▸ Study material:
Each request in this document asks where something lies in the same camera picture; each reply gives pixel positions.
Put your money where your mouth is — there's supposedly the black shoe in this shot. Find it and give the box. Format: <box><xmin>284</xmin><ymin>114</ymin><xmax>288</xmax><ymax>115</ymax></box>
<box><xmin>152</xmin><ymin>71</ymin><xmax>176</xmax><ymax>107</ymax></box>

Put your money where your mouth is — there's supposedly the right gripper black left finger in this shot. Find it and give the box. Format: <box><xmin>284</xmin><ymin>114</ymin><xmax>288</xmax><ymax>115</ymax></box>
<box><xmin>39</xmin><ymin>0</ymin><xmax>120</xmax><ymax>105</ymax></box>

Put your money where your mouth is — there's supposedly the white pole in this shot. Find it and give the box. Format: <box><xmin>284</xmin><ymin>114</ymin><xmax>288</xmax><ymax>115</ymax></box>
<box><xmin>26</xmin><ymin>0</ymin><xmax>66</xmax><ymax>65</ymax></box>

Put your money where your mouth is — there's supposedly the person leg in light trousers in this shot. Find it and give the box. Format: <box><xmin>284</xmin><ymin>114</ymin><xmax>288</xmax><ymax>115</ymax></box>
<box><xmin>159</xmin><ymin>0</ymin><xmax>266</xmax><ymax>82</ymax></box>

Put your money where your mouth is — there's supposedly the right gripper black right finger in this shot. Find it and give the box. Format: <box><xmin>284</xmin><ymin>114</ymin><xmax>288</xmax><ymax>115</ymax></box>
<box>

▸ Problem details: Each line of the data that includes "Format" should be copied.

▸ Solution to the exercise:
Put your money where your mouth is — there's supposedly the black shoe in this shot. Find it and give the box. Format: <box><xmin>284</xmin><ymin>114</ymin><xmax>288</xmax><ymax>115</ymax></box>
Put your money where your mouth is — there's supposedly the right gripper black left finger in this shot. Find it and give the box. Format: <box><xmin>284</xmin><ymin>114</ymin><xmax>288</xmax><ymax>115</ymax></box>
Put your money where your mouth is — there's supposedly the white pole in this shot. Find it and give the box. Format: <box><xmin>284</xmin><ymin>114</ymin><xmax>288</xmax><ymax>115</ymax></box>
Put your money where your mouth is — there's supposedly the person leg in light trousers in this shot. Find it and give the box. Format: <box><xmin>284</xmin><ymin>114</ymin><xmax>288</xmax><ymax>115</ymax></box>
Put your money where your mouth is — there's supposedly the right gripper black right finger in this shot. Find it and give the box. Format: <box><xmin>284</xmin><ymin>114</ymin><xmax>288</xmax><ymax>115</ymax></box>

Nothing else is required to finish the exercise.